Problem to work on: Using the records below, copy out exactly the line that contains "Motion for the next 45" and every line that follows it, up to and including the last, and no others.

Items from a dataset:

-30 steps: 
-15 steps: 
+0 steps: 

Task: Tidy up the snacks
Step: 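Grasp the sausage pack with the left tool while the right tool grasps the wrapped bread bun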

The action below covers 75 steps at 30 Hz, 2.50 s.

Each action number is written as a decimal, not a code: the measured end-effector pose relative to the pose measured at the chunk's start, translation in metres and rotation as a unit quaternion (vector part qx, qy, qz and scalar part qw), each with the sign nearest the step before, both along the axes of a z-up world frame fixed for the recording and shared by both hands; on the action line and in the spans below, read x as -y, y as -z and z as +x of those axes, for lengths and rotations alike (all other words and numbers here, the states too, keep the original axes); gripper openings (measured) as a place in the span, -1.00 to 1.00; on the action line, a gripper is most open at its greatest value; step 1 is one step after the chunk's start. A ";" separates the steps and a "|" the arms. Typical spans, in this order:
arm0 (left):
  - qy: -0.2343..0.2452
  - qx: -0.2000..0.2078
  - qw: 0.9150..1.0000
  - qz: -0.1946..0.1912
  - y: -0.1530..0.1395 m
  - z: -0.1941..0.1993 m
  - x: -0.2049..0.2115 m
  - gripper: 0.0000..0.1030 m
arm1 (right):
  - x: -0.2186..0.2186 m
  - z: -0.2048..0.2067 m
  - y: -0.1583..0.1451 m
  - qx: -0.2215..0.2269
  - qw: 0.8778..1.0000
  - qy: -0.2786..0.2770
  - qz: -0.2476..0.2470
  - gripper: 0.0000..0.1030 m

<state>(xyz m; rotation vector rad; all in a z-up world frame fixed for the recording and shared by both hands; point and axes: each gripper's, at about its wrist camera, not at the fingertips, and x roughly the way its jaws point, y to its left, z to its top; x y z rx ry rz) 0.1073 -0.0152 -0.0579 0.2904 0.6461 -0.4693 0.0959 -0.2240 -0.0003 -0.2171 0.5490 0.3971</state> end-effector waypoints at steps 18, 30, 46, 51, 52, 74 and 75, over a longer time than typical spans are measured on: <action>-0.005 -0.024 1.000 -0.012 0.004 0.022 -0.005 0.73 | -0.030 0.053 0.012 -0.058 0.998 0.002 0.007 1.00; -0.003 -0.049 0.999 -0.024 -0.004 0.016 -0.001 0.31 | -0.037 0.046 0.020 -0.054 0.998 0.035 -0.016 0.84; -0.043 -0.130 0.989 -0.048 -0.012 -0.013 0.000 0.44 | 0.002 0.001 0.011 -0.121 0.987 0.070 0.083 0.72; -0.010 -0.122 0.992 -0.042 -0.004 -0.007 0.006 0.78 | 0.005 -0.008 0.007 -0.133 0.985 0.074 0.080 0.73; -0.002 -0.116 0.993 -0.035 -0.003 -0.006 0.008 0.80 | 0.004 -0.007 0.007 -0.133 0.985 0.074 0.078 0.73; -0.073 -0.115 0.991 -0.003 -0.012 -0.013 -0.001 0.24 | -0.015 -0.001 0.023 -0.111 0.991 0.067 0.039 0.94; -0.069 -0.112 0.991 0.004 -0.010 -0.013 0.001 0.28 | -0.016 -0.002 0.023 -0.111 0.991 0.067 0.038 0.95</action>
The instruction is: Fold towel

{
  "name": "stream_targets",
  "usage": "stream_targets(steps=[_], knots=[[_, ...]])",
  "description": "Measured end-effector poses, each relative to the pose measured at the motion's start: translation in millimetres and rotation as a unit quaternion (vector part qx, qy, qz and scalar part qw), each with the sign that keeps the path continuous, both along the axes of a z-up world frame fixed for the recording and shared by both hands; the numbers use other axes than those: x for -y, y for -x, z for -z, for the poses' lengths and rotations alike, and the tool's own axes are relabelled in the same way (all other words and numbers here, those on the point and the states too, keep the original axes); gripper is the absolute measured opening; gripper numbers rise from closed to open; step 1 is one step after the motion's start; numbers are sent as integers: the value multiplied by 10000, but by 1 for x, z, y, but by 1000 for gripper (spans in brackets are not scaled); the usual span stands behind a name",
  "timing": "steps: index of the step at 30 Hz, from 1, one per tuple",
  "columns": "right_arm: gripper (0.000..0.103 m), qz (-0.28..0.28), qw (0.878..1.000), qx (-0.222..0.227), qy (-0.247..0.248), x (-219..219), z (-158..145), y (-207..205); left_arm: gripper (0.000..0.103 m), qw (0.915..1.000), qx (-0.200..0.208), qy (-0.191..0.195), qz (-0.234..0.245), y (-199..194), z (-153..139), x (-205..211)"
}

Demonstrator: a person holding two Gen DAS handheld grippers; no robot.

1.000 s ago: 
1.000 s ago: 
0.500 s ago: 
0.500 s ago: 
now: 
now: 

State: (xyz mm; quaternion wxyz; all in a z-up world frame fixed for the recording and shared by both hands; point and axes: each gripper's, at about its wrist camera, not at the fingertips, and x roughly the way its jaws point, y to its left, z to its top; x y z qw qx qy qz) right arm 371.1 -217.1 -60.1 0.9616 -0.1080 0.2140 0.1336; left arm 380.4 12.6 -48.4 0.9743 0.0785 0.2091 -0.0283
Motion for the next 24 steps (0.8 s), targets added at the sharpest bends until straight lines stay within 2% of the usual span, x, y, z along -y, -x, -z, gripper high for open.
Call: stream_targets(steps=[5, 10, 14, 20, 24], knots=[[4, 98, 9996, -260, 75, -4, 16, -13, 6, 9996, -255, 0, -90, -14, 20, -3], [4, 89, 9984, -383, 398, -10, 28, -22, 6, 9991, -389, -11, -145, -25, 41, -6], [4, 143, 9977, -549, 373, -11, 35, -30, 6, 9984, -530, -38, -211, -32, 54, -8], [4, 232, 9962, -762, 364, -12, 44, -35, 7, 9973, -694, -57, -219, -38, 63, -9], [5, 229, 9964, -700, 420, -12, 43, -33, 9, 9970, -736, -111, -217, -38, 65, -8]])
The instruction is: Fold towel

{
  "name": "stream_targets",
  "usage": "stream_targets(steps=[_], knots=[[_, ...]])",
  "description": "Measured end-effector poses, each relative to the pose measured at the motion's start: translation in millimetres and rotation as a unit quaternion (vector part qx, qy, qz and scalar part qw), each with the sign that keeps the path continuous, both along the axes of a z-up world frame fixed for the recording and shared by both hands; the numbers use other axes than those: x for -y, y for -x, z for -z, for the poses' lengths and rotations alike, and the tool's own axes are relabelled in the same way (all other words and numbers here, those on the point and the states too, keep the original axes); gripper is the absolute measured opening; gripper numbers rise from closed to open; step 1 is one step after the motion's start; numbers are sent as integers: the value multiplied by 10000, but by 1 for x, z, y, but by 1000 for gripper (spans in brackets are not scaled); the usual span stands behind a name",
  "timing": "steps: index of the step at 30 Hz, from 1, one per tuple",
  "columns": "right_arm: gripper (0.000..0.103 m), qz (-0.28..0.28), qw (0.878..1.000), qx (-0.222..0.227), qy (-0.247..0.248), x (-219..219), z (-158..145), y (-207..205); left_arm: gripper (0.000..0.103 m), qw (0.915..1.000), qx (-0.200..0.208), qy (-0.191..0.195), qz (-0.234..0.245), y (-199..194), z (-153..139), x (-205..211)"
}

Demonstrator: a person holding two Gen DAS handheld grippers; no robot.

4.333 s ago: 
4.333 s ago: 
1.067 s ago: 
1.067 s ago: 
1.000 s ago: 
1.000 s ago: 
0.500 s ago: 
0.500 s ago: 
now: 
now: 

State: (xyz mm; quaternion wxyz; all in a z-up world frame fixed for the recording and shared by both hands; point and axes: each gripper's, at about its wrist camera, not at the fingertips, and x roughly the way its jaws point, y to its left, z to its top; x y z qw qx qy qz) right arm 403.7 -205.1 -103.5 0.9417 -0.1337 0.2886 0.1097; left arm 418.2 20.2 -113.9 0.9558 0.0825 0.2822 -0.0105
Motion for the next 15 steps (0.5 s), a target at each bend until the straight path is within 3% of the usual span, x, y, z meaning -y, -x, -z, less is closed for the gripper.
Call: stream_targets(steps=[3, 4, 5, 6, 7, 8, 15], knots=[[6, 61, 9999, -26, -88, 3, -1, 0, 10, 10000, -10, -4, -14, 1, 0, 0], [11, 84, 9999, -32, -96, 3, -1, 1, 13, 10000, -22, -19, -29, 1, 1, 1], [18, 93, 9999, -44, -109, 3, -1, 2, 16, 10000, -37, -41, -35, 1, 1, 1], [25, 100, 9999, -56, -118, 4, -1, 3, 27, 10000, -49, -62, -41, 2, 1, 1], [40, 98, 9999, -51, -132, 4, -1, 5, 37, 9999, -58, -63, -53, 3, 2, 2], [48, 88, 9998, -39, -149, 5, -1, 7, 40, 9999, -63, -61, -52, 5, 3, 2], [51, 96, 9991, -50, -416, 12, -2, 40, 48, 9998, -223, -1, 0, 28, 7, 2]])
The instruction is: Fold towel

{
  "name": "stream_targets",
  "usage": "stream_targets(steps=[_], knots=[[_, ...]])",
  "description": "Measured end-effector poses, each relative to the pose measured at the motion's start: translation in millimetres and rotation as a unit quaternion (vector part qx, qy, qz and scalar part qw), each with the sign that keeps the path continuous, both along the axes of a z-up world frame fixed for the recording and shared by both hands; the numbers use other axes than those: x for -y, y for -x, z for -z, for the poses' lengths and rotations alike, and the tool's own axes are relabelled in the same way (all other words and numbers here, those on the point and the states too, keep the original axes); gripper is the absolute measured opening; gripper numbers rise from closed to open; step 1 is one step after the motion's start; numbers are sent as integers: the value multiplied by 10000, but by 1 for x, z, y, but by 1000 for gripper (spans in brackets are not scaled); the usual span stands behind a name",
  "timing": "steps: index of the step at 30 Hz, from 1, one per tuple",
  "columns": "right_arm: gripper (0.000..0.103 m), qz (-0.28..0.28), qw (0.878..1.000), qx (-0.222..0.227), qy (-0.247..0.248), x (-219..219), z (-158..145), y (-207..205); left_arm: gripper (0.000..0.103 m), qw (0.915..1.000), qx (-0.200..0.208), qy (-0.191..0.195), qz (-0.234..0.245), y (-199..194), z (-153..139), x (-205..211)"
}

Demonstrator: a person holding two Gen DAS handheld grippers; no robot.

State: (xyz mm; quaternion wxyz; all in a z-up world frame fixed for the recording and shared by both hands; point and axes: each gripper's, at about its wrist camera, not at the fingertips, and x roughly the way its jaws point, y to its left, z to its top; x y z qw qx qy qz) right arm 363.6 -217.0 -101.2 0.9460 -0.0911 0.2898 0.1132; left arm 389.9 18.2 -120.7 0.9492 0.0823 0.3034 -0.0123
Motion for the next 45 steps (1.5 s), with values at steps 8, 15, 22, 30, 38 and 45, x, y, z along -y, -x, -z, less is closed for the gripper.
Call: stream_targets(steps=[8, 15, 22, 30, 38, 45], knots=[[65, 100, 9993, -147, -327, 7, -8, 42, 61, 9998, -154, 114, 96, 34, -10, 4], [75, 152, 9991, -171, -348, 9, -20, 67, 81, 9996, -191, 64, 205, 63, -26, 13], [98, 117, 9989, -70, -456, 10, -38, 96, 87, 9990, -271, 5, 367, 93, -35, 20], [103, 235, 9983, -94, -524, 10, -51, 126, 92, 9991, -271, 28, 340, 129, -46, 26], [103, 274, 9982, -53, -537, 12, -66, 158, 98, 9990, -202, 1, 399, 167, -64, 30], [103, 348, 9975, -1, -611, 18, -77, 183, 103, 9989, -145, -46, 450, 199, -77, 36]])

Task response:
Motion for the next 45 steps (1.5 s), with values at steps 8, 15, 22, 30, 38 and 45, x, y, z along -y, -x, -z, less is closed for the gripper.
Call: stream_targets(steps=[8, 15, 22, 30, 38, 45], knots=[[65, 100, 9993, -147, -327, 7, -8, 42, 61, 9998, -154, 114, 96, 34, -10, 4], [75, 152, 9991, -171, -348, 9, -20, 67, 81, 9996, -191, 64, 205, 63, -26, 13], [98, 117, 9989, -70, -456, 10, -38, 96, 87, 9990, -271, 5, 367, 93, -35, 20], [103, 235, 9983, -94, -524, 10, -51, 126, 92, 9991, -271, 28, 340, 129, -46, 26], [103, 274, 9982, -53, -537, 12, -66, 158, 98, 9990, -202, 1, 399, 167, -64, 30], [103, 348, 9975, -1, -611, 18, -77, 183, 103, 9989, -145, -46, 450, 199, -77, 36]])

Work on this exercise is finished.